**Work order**
Using the data that follows, give the number of lines in which the word "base" occurs. Write only the number.

:: Exercise data ::

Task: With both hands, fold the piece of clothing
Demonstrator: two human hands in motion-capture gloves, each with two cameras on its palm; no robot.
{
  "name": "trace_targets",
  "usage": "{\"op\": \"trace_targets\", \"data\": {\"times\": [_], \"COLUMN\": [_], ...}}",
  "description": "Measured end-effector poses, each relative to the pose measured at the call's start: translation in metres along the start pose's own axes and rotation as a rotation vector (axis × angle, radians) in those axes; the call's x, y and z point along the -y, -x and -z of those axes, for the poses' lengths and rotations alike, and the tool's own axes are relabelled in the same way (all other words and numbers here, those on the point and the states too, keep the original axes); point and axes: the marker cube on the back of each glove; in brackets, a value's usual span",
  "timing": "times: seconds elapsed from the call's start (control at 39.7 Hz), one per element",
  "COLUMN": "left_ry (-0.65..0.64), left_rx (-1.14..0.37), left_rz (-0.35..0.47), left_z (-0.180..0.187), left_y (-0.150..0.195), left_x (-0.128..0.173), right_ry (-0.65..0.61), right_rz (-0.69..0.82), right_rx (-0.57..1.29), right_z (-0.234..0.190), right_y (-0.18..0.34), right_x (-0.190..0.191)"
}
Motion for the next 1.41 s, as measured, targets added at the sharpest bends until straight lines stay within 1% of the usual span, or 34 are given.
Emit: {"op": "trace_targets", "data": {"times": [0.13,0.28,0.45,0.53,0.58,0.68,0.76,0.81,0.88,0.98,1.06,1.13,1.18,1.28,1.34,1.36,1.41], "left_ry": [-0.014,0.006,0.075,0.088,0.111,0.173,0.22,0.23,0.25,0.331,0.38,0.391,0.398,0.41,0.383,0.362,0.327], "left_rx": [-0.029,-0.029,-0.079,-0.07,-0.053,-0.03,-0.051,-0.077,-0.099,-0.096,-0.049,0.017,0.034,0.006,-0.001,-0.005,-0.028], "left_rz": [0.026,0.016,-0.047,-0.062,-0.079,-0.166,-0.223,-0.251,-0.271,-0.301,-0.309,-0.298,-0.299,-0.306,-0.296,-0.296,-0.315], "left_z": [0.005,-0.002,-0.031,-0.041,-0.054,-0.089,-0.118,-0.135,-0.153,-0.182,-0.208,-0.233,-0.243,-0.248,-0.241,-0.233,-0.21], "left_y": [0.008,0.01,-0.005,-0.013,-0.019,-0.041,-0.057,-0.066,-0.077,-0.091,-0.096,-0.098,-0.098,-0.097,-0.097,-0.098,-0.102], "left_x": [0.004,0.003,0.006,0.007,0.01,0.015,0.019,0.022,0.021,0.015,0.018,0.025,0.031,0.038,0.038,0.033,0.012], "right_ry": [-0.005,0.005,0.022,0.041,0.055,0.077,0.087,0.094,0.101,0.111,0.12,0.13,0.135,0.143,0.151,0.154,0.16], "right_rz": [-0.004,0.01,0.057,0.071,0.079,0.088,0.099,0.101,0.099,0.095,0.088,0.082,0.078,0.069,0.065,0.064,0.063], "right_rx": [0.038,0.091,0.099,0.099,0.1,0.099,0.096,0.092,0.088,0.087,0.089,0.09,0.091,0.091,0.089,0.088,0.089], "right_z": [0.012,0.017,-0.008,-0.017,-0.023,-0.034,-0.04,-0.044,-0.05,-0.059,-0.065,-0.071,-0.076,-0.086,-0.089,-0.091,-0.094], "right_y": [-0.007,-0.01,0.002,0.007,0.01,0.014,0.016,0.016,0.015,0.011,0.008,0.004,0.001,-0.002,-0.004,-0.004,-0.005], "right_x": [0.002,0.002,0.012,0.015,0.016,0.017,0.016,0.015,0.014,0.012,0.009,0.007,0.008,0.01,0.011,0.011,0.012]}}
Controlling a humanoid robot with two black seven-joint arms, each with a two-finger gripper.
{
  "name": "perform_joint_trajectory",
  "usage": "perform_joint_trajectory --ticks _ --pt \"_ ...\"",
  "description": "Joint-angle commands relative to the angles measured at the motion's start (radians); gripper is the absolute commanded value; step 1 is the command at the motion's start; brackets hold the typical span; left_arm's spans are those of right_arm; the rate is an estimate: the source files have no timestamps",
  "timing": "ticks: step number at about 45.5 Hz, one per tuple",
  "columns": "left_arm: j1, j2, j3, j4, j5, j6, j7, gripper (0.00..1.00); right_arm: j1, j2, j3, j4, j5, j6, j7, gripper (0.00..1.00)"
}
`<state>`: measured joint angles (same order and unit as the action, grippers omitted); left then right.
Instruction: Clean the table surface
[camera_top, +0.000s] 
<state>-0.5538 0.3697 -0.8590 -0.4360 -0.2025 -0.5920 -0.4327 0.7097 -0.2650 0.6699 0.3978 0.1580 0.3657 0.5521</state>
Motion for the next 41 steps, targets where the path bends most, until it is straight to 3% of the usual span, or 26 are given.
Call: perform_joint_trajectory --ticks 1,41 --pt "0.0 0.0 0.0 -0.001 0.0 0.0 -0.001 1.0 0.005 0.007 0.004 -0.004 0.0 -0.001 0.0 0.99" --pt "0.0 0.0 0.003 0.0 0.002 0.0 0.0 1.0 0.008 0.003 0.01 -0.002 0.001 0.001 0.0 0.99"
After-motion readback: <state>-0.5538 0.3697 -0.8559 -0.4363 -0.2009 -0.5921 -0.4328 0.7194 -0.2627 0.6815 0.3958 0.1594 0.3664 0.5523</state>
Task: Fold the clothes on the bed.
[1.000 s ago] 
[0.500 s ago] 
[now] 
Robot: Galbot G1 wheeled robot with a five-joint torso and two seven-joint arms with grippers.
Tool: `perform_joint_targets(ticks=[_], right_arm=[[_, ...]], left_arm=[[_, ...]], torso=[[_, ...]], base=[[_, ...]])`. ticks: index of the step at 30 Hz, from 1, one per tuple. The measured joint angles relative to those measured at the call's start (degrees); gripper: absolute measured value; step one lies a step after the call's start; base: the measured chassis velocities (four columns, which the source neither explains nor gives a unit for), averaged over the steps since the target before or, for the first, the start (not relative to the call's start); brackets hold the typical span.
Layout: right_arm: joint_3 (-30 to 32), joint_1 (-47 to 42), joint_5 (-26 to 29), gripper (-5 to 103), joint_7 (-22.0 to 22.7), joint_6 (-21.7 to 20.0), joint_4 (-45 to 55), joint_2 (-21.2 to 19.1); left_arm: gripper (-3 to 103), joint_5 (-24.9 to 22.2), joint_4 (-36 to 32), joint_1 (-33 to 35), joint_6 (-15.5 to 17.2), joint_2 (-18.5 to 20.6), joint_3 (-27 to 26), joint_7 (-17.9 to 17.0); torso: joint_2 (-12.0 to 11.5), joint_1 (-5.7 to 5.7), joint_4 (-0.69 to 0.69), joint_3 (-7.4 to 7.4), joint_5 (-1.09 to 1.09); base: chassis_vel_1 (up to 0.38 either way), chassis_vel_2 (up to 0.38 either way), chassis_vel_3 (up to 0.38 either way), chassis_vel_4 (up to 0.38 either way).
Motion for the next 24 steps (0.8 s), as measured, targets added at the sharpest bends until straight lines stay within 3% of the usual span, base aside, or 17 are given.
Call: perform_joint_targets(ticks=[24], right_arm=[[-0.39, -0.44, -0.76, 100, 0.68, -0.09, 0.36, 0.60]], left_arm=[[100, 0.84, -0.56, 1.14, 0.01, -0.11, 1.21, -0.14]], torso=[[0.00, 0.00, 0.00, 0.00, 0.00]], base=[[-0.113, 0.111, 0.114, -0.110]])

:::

**Answer for this exercise**
4